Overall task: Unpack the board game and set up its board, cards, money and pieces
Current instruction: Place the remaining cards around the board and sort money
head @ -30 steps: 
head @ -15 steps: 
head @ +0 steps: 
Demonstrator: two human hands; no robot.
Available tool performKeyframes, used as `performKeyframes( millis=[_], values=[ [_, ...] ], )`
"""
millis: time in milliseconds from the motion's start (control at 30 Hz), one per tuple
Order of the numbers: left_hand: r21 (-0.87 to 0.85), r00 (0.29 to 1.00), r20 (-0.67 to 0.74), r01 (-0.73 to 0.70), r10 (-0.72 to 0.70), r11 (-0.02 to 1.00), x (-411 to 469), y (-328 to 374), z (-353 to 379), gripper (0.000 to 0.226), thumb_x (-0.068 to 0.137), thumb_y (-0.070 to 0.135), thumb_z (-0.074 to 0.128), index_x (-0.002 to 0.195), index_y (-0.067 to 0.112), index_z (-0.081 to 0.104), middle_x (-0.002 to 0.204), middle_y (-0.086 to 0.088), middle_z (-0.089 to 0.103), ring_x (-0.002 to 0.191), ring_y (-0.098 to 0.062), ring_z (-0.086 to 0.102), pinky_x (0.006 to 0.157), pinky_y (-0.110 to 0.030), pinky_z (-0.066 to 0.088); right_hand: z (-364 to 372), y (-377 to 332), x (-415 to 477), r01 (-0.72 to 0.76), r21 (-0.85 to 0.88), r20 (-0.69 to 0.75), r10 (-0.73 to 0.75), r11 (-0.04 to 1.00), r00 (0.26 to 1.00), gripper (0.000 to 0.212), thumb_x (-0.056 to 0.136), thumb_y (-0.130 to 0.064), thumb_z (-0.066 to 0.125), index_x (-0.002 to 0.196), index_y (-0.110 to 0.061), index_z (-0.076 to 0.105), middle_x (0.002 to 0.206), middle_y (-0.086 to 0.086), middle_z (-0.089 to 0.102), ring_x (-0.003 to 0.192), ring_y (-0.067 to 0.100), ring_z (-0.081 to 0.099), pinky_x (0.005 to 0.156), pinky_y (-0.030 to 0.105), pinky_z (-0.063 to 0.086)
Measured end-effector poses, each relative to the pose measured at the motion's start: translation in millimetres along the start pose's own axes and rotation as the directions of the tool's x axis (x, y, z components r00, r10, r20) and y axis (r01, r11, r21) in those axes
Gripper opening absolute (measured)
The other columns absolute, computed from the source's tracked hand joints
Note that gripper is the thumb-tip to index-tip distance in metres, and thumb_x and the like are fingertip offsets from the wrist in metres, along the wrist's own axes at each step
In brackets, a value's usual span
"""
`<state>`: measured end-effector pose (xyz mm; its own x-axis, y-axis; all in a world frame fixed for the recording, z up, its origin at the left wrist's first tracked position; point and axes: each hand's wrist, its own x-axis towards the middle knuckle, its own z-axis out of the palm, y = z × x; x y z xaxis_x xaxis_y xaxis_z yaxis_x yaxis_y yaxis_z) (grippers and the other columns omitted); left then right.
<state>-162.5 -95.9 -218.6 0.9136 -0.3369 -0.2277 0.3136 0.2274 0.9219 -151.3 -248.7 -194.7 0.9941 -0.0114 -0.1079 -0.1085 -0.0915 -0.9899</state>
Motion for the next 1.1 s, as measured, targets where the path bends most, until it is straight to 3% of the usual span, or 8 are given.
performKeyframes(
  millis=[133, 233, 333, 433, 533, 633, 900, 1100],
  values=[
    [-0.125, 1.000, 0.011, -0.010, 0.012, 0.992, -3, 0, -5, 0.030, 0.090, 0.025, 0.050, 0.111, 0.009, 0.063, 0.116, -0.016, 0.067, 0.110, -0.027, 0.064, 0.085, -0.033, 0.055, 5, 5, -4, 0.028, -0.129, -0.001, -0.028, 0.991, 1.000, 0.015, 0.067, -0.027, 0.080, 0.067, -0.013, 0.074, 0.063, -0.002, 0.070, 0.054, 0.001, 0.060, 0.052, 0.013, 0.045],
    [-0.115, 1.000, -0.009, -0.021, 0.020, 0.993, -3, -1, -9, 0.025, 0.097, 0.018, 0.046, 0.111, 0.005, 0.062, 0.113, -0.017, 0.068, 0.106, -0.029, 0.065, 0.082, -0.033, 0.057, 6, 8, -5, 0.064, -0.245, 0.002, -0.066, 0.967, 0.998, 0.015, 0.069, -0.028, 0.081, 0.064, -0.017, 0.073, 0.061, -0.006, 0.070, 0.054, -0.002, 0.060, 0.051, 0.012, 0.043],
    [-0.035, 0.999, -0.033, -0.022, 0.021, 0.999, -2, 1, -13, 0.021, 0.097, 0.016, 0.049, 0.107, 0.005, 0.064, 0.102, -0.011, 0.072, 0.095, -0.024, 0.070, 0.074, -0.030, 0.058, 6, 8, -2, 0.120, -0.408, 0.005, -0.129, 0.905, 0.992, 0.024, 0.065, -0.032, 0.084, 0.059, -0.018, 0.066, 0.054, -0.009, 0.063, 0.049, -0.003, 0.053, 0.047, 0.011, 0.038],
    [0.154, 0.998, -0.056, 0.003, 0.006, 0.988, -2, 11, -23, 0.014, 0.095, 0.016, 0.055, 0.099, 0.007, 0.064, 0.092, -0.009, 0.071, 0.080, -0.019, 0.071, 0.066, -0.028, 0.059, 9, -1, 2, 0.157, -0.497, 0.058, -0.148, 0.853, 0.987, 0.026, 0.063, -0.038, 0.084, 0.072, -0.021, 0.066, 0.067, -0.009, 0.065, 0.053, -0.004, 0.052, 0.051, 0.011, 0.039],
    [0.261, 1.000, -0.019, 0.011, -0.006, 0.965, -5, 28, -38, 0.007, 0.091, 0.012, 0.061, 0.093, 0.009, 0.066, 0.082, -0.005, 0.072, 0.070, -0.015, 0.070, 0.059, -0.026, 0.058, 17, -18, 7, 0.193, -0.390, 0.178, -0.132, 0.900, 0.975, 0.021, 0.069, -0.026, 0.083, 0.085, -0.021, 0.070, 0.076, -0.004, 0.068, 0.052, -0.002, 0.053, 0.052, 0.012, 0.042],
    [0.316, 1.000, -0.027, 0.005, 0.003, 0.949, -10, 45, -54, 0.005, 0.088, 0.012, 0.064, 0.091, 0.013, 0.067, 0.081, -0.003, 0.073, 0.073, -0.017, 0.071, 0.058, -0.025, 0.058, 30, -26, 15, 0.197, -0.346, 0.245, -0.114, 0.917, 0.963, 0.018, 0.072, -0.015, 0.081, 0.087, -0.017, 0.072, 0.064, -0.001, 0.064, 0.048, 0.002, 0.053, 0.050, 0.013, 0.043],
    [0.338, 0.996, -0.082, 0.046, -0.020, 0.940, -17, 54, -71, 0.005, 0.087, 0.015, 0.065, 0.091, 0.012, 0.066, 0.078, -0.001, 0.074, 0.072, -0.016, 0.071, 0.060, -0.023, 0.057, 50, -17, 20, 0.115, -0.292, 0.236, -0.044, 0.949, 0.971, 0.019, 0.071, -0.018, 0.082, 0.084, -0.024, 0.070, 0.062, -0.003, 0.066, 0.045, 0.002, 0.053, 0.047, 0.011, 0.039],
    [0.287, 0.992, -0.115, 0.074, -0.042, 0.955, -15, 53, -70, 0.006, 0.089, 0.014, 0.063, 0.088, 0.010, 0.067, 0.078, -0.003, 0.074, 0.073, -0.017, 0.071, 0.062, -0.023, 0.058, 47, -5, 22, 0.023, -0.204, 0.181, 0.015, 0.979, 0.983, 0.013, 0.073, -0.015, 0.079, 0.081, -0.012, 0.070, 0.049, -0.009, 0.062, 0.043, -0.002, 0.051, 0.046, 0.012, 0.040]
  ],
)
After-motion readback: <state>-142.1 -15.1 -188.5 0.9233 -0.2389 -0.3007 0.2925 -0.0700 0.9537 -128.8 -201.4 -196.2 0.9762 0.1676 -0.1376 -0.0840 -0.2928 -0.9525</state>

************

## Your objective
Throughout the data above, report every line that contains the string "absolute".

## Answer to this exercise
Gripper opening absolute (measured)
The other columns absolute, computed from the source's tracked hand joints

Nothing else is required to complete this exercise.